Valorizing the Steel Industry Off-Gases: Proof of Concept and Plantwide Design of an Electrified and Catalyst-Free Reverse Water-Gas-Shift-Based Route to Methanol

Conversion of steel industry off-gases to value-added chemicals enabled by renewable electricity can significantly reduce the environmental burden of the steelmaking process. Herein, we demonstrate that CO₂ reduction by H₂, both contained in steel mill off-gases, to form syngas via the reverse water-gas-shift reaction is effectively performed by nanosecond pulsed discharges at atmospheric pressure. The experimental results suggest the following: (i) An optimum interelectrode distance exists, maximizing CO₂ conversion. (ii) CO₂ conversion at constant SEI follows a nonmonotonic trend with H₂ excess. CO₂ conversion increases with H₂ excess up to H₂:CO₂ = 3:1 upon shifting the chemical equilibrium.
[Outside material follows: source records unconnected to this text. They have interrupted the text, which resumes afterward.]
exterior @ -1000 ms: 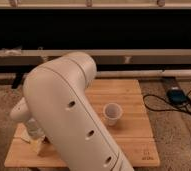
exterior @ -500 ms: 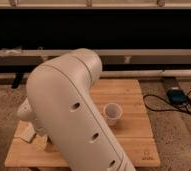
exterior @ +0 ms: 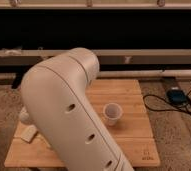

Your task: Place the pepper in the ceramic bowl

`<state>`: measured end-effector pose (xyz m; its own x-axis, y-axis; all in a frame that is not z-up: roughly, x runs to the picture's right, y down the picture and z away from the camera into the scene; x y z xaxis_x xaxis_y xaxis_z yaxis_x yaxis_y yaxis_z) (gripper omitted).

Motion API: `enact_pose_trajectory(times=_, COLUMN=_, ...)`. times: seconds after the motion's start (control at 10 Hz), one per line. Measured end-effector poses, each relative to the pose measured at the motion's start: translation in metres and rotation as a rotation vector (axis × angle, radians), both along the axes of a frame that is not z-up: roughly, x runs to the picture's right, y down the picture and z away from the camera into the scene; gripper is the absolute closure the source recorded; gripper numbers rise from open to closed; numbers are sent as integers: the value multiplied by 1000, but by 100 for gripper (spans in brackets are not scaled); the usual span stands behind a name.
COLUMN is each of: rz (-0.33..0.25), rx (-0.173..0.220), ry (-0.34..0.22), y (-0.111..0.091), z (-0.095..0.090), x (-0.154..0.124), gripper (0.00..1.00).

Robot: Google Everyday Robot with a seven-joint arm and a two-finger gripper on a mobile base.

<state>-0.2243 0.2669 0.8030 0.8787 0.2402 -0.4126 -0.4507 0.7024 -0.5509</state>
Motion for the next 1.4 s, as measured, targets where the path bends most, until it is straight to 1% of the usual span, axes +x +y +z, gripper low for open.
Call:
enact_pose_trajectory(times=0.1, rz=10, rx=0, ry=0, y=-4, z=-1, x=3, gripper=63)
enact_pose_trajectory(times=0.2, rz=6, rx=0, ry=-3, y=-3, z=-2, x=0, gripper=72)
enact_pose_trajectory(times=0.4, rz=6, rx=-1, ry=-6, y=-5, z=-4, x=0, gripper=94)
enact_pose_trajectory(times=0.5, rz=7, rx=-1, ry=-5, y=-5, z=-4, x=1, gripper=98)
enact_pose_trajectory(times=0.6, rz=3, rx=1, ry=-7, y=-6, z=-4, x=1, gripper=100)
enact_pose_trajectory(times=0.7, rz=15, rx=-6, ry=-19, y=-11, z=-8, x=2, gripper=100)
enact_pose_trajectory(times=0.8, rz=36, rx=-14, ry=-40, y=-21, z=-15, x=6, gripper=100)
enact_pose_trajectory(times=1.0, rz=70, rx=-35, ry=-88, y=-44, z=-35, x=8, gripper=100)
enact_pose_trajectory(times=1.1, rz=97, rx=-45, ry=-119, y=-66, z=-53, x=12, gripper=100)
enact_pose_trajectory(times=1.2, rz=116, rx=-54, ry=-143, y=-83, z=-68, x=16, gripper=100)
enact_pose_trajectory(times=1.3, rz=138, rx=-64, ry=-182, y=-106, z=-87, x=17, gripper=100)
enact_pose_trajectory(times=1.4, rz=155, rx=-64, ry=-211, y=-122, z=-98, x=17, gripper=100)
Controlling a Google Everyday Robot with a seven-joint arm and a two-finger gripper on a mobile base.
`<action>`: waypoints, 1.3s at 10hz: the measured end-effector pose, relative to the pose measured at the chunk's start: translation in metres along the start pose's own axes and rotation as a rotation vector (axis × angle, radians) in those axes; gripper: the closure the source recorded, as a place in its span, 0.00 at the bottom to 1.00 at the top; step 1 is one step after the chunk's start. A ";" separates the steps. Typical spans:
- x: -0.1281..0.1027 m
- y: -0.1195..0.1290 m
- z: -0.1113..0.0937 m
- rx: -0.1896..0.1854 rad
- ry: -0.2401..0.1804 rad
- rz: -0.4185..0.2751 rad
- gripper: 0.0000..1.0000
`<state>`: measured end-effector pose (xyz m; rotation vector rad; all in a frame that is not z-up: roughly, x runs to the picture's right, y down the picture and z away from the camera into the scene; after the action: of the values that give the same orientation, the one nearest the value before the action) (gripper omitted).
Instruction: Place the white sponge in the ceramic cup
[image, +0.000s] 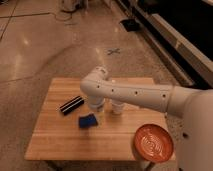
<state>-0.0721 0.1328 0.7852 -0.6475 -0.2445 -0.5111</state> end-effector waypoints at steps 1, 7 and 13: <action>-0.003 -0.005 0.006 -0.005 -0.002 0.004 0.35; -0.018 -0.032 0.056 -0.007 -0.034 0.081 0.35; -0.011 -0.024 0.089 -0.031 -0.029 0.125 0.35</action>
<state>-0.0996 0.1764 0.8627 -0.6960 -0.2223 -0.3862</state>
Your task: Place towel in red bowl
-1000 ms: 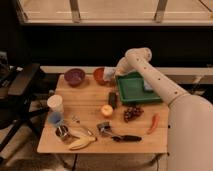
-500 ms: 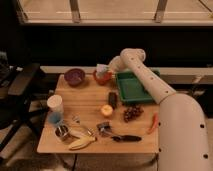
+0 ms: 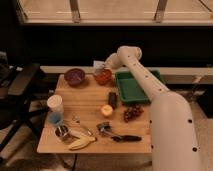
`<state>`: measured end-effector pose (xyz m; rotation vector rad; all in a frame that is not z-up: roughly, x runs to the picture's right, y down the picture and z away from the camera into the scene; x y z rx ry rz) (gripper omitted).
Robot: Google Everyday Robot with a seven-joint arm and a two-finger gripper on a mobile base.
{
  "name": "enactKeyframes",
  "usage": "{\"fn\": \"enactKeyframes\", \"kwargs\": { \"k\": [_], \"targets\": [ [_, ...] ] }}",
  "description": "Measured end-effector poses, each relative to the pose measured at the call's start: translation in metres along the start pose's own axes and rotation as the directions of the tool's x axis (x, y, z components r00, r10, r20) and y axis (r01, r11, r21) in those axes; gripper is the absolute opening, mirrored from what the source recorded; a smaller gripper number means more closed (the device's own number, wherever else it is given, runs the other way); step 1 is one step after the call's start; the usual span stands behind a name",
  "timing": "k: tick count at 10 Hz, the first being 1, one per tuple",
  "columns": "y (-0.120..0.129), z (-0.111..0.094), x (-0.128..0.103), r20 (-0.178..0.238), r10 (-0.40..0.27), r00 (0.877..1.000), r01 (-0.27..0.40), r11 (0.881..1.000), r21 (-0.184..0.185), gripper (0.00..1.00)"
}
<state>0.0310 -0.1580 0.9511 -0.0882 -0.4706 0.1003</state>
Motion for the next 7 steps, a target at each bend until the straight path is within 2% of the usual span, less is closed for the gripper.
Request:
{"fn": "enactKeyframes", "kwargs": {
  "k": [1, 2, 7],
  "targets": [
    [0.0009, 0.0023, -0.0012, 0.007, 0.002, 1.0, -0.002, 1.0, -0.004, 0.74],
    [0.0016, 0.0039, -0.0026, 0.011, 0.003, 1.0, -0.002, 1.0, -0.009, 0.8],
    [0.0022, 0.0032, -0.001, 0.009, 0.004, 1.0, -0.004, 1.0, -0.011, 0.8]
  ]
}}
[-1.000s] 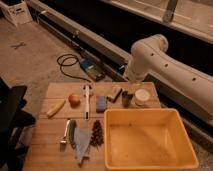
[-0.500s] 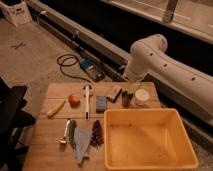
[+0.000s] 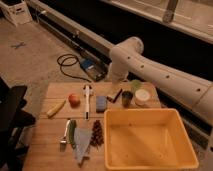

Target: Place sponge in paper cup

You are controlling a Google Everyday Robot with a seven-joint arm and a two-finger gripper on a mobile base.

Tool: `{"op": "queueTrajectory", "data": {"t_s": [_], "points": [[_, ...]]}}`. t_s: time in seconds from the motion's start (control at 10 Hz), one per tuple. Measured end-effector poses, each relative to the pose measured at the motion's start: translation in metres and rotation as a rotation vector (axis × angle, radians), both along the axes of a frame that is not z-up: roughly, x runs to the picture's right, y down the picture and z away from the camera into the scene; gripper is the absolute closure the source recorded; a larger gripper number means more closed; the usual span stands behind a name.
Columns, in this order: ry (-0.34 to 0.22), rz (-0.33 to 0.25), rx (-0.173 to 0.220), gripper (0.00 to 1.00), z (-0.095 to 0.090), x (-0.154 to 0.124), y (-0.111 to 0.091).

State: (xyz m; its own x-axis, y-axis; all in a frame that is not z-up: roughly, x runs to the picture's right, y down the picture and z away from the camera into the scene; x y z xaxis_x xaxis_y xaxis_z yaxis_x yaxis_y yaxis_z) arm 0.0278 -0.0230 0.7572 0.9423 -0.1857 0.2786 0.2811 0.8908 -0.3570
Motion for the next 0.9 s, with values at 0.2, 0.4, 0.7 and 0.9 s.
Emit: {"op": "queueTrajectory", "data": {"t_s": [0.2,0.4,0.7,0.9], "points": [[-0.036,-0.011,-0.029,0.35,0.026,-0.017,0.01],[-0.055,-0.024,-0.061,0.35,0.051,-0.026,0.018],[-0.063,-0.043,-0.096,0.35,0.082,-0.034,0.028],[-0.074,-0.033,-0.137,0.35,0.099,-0.036,0.041]]}}
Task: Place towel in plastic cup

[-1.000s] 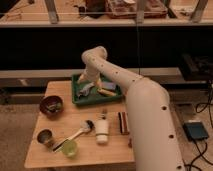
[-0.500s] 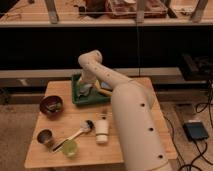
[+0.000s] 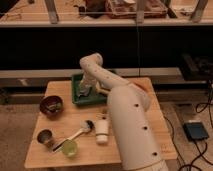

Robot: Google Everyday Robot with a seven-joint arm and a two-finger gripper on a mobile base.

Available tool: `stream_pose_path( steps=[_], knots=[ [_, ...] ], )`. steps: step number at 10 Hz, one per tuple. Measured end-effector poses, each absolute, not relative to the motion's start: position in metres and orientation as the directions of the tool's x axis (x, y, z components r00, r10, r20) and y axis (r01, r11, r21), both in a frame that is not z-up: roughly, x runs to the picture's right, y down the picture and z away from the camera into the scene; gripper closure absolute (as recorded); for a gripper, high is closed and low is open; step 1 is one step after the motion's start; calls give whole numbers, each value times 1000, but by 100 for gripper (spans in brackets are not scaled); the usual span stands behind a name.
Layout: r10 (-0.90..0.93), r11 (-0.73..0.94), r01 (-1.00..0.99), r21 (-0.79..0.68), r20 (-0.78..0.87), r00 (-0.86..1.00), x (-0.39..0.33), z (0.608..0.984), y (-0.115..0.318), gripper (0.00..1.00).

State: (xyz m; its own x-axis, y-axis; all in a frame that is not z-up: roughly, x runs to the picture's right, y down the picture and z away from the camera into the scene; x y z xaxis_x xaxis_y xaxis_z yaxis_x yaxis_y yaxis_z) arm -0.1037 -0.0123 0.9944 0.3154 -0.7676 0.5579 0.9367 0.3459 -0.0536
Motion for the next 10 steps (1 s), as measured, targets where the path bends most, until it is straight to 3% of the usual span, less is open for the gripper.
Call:
stream_pose_path(
  steps=[5, 6, 10],
  knots=[
    [-783, 337, 941, -26, 548, 295, -109, 983, -13, 93],
    [-779, 347, 938, -17, 551, 298, -109, 980, -13, 98],
    [-764, 403, 912, 75, 576, 290, -105, 941, -27, 98]
  ],
)
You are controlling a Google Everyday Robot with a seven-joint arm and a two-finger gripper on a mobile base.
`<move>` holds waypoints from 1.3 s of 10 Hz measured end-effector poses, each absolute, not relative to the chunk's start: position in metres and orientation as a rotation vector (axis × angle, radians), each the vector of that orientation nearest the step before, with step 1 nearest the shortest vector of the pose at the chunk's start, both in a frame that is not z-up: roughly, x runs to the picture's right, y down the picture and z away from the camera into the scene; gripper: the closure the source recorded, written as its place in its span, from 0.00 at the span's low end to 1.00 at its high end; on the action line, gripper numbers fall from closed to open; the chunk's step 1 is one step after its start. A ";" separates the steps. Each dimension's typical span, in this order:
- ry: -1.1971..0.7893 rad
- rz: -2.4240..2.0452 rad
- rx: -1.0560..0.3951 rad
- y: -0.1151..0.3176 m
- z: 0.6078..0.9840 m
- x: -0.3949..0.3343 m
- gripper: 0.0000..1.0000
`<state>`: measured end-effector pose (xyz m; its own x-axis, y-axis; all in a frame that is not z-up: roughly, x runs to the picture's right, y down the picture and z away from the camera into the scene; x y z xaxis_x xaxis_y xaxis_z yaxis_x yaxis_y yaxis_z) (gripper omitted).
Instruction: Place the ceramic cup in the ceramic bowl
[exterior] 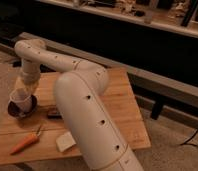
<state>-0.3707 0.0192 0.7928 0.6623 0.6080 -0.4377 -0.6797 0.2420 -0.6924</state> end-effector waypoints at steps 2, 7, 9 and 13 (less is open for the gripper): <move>0.087 0.874 -1.000 0.022 0.792 -0.371 0.24; 0.065 0.856 -1.034 0.025 0.783 -0.379 0.24; 0.057 0.849 -1.036 0.020 0.778 -0.380 0.24; 0.029 0.854 -0.977 -0.016 0.756 -0.370 0.24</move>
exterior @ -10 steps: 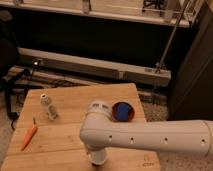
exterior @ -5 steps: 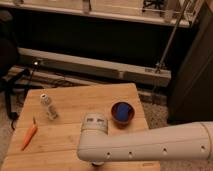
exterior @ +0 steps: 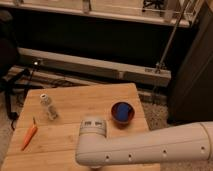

At larger H₂:CO₂, both gas cooling, promoted by the high H₂ content, and hindered CO₂ collisions in a highly diluted stream hamper CO₂ conversion. (iii) SEI enhances CO₂ conversion, but the effect decreases with increasing SEI due to equilibrium limitations. A stoichiometric H₂:CO₂ feed ratio in the plasma reactor is recommended for higher energy efficiency. Intensifying MeOH productivity via SEI elevation is not advised as a 2-fold SEI increase results only in 17% higher MeOH throughput.